Would you please transcribe, exactly as written, the lines of the entries below starting at the one that holds "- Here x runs" and ending at the one that holds "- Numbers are", both included?

══════

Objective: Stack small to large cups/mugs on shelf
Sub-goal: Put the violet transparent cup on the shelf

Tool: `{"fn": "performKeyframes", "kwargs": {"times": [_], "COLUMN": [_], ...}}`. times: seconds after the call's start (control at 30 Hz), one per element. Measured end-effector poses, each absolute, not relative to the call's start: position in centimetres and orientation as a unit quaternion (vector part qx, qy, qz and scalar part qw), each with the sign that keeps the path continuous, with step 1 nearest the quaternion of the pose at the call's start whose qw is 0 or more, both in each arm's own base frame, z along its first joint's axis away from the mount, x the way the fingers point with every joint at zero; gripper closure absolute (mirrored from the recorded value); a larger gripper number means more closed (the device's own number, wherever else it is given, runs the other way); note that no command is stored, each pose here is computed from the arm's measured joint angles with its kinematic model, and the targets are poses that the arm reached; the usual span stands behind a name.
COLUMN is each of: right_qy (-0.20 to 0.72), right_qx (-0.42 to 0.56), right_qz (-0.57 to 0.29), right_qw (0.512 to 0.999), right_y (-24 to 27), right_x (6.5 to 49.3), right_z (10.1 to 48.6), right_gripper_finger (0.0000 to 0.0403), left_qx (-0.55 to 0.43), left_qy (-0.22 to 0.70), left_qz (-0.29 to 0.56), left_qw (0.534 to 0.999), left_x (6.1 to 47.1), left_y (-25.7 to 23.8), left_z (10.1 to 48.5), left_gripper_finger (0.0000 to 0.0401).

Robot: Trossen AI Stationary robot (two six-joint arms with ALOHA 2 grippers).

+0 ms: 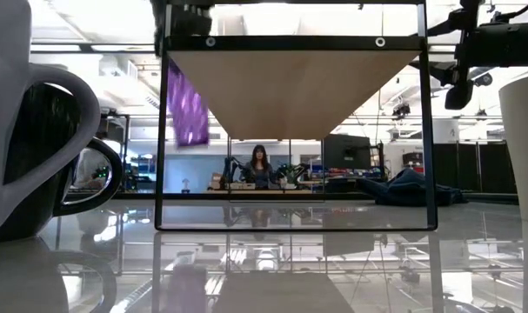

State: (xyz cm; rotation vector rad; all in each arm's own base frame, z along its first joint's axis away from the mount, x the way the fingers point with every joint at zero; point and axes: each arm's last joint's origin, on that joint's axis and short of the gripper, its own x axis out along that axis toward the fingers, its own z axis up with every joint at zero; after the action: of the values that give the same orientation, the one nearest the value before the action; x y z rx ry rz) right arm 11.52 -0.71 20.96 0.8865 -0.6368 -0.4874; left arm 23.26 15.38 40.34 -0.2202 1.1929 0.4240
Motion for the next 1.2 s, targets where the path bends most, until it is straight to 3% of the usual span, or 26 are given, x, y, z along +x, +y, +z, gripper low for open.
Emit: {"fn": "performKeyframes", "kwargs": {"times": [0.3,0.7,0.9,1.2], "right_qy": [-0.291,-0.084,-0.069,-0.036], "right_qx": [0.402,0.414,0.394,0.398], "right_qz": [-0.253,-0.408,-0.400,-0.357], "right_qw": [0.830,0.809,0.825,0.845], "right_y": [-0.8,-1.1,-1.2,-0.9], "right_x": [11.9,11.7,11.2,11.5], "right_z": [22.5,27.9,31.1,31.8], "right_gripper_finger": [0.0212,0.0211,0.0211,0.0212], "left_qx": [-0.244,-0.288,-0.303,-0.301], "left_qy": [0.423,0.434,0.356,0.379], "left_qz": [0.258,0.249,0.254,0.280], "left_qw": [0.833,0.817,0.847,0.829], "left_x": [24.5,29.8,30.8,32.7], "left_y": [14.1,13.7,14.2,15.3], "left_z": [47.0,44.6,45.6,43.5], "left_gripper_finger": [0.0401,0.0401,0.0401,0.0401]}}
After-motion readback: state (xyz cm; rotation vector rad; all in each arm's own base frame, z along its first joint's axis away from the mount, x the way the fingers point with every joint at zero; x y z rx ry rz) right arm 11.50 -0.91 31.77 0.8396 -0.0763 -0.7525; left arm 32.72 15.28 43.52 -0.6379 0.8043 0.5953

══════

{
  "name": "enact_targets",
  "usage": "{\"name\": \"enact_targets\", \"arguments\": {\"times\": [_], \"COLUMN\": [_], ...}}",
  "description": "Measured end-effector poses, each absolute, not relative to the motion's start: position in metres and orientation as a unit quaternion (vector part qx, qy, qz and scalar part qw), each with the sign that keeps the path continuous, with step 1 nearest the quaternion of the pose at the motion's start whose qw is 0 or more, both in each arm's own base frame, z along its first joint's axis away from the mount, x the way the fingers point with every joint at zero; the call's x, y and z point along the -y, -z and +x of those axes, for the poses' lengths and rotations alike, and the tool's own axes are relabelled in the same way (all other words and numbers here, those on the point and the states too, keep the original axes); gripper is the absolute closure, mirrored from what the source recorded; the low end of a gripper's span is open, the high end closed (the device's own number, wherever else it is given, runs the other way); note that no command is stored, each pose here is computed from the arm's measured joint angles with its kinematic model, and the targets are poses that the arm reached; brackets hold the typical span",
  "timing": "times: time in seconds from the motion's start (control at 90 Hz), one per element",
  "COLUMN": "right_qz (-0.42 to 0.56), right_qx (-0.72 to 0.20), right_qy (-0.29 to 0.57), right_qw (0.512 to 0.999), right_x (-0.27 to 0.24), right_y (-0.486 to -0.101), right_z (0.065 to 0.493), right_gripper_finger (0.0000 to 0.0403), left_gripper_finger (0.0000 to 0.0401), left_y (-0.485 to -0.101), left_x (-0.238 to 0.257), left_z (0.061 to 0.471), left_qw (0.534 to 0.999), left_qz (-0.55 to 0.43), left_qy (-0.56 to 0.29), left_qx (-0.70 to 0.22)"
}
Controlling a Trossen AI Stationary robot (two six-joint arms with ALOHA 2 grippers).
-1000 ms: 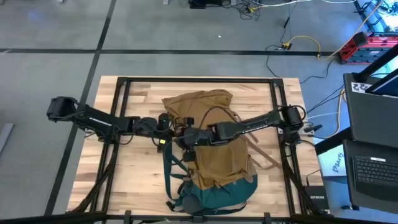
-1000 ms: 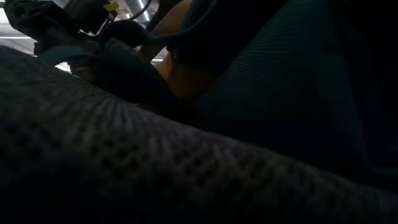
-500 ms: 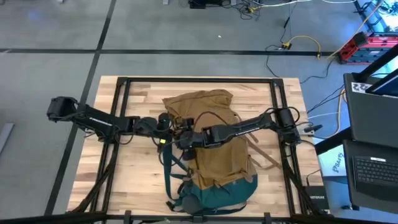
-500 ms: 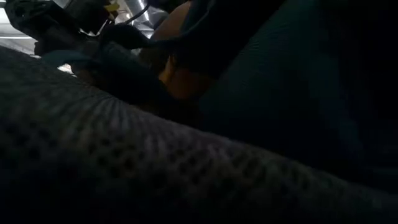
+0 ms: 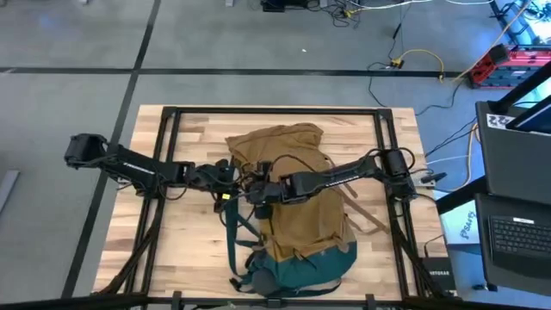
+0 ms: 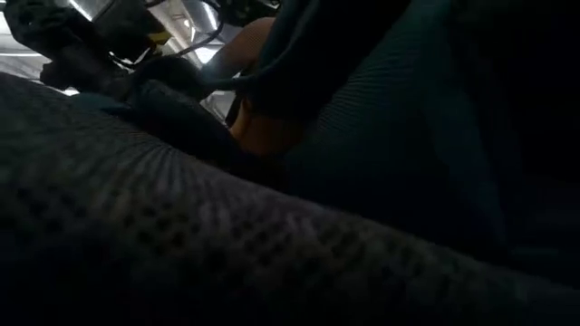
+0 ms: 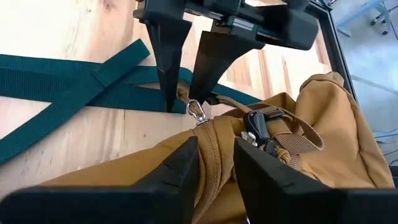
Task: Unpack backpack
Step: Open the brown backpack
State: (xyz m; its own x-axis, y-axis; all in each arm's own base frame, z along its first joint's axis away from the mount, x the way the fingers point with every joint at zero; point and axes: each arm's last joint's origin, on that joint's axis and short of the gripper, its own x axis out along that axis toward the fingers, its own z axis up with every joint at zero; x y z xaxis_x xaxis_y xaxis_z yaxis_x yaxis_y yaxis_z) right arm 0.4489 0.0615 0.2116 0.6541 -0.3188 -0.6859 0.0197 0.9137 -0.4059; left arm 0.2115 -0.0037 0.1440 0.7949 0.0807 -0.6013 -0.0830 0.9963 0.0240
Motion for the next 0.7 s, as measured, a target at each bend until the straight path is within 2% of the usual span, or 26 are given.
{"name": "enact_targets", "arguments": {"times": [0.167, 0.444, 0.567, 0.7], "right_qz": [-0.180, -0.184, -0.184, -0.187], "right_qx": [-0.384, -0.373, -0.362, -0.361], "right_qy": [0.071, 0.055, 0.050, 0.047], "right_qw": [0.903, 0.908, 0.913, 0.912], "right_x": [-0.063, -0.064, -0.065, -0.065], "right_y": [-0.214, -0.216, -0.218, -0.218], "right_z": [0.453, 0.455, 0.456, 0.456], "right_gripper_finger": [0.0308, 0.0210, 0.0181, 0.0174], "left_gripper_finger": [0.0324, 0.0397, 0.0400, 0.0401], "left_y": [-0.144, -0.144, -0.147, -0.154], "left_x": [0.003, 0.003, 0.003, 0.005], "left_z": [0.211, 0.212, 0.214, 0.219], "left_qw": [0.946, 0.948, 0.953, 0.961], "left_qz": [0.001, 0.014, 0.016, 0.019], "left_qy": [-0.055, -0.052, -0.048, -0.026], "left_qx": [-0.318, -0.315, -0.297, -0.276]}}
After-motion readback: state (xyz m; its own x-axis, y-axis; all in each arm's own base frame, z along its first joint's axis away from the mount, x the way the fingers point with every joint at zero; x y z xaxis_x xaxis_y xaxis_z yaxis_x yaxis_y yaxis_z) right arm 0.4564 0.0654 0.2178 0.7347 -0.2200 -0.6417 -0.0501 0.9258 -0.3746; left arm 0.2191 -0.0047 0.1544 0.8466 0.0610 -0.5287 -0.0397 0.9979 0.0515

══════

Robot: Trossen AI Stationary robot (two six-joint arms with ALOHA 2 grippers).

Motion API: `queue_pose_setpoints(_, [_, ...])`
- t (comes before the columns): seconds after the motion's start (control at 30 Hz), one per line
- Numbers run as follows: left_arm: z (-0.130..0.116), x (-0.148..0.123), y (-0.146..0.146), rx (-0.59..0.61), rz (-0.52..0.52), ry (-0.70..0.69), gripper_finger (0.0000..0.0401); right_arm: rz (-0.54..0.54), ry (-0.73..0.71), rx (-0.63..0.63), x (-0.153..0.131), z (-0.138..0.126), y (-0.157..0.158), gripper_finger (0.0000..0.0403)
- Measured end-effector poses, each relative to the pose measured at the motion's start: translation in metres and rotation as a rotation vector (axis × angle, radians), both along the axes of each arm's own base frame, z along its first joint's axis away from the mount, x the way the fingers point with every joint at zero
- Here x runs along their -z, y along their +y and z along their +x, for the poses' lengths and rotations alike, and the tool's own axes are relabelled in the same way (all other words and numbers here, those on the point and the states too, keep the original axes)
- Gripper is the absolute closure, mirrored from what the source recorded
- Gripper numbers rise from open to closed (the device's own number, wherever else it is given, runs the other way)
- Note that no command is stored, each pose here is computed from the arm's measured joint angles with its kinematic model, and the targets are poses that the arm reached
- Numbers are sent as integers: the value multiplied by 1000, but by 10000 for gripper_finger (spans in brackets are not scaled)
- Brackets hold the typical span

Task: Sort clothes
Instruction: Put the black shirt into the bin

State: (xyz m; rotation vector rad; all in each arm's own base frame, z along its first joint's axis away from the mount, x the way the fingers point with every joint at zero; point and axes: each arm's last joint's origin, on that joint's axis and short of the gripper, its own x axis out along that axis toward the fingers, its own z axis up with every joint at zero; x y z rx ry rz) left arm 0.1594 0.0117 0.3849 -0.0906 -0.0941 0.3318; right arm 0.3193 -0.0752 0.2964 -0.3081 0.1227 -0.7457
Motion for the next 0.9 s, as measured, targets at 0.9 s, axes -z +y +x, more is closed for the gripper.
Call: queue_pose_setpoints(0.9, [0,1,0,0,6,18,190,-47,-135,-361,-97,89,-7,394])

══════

[Answer space]
- Here x runs along their -z, y along their +y and z along their +x, for the poses' lengths and rotations alike, and the tool's own axes are relabelled in the same way (all other words and numbers here, those on the point and the states too, keep the original axes)
- Gripper is the absolute closure, mirrored from what the source recorded
- Gripper numbers rise from open to closed (the device's own number, wherever else it is given, runs the other way)
- Note that no command is stored, each pose here is computed from the arm's measured joint angles with its kinematic model, and the targets are poses that the arm reached
- Numbers are sent as integers: the value multiplied by 1000, but by 10000 for gripper_finger (spans in brackets are not scaled)

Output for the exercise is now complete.